* ASSIGNMENT *
Each line from the one containing "the white flower" through the end of the entries below should be transcribed exactly, and no other line.

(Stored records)
------

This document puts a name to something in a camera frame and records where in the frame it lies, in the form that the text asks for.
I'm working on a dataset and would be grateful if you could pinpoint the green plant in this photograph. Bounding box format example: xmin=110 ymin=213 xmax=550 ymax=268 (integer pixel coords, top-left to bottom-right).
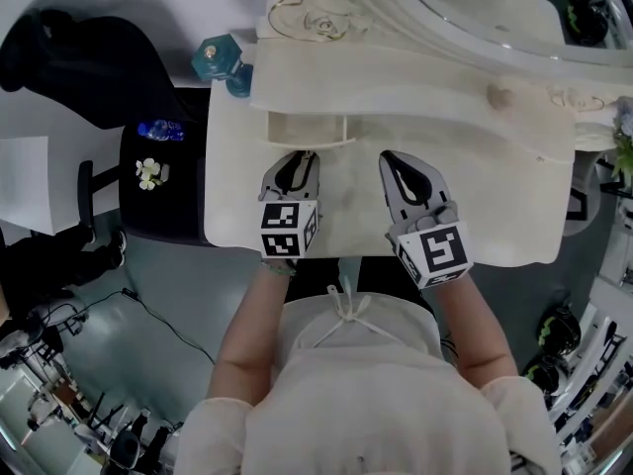
xmin=608 ymin=97 xmax=633 ymax=190

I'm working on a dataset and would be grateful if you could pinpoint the white metal rack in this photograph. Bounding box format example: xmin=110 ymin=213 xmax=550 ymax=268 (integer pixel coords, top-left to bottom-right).
xmin=547 ymin=272 xmax=633 ymax=467

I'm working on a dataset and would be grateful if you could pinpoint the teal glass bottle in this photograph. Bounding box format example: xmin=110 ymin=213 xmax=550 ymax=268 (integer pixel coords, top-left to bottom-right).
xmin=191 ymin=34 xmax=255 ymax=100

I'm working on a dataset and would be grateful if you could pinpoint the black floor cable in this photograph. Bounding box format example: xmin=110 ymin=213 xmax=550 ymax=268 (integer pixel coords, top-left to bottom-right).
xmin=43 ymin=287 xmax=217 ymax=366

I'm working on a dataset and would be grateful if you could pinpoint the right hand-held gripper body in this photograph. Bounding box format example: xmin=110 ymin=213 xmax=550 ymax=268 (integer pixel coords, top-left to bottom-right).
xmin=384 ymin=200 xmax=475 ymax=291

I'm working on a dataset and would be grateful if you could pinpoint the cream dressing table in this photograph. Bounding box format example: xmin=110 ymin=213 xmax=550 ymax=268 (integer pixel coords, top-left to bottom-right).
xmin=203 ymin=0 xmax=633 ymax=271

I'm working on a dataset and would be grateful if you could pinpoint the blue plastic water bottle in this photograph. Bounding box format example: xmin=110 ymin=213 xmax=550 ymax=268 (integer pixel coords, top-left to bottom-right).
xmin=136 ymin=118 xmax=186 ymax=143

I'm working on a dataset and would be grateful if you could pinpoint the cream drawer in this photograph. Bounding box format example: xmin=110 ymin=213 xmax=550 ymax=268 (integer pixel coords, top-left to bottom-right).
xmin=265 ymin=110 xmax=357 ymax=150

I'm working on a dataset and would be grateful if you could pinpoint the person's right forearm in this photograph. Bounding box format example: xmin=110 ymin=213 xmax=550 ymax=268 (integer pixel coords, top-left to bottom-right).
xmin=428 ymin=268 xmax=521 ymax=391

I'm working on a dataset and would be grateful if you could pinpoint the white paper sheet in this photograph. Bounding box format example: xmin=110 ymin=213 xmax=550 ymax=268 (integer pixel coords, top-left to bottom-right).
xmin=0 ymin=135 xmax=56 ymax=238

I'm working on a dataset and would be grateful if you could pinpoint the person's cream clothing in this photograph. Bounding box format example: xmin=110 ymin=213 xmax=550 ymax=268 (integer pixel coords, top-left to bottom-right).
xmin=173 ymin=284 xmax=564 ymax=475

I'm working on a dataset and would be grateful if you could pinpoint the green bead bracelet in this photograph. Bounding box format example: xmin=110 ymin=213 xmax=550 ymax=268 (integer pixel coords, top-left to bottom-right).
xmin=260 ymin=258 xmax=299 ymax=278

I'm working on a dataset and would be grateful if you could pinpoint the heart-shaped wooden ornament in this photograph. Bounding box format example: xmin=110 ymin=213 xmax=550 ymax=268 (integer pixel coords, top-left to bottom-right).
xmin=486 ymin=82 xmax=516 ymax=112

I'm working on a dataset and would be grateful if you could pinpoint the black side table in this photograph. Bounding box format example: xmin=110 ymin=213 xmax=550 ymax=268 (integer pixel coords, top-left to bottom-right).
xmin=118 ymin=86 xmax=215 ymax=247

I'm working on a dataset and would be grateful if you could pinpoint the white flower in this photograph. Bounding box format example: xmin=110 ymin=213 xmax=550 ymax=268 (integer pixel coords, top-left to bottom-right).
xmin=134 ymin=157 xmax=171 ymax=192

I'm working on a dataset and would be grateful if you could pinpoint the person's left forearm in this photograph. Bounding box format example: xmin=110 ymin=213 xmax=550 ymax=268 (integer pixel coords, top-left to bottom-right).
xmin=206 ymin=257 xmax=299 ymax=408

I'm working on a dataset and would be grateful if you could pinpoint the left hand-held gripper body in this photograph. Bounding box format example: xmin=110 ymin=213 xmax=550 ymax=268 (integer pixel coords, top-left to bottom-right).
xmin=256 ymin=186 xmax=324 ymax=259

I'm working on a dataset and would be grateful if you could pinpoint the black chair armrest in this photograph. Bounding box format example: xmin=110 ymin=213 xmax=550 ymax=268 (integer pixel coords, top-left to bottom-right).
xmin=77 ymin=159 xmax=124 ymax=233

------

* RESULT *
I'm working on a dataset and would be grateful if you could pinpoint the white flower in this photograph. Bounding box format example: xmin=110 ymin=213 xmax=550 ymax=268 (integer pixel coords, top-left to bottom-right).
xmin=134 ymin=157 xmax=171 ymax=192

I'm working on a dataset and would be grateful if you could pinpoint the person's left forearm in this photograph. Bounding box format example: xmin=110 ymin=213 xmax=550 ymax=268 (integer pixel coords, top-left to bottom-right).
xmin=206 ymin=257 xmax=299 ymax=408

I'm working on a dataset and would be grateful if you could pinpoint the left hand-held gripper body in this photograph. Bounding box format example: xmin=110 ymin=213 xmax=550 ymax=268 (integer pixel coords, top-left to bottom-right).
xmin=256 ymin=186 xmax=324 ymax=259

I'm working on a dataset and would be grateful if you could pinpoint the black chair armrest in this photograph. Bounding box format example: xmin=110 ymin=213 xmax=550 ymax=268 (integer pixel coords, top-left to bottom-right).
xmin=77 ymin=159 xmax=124 ymax=233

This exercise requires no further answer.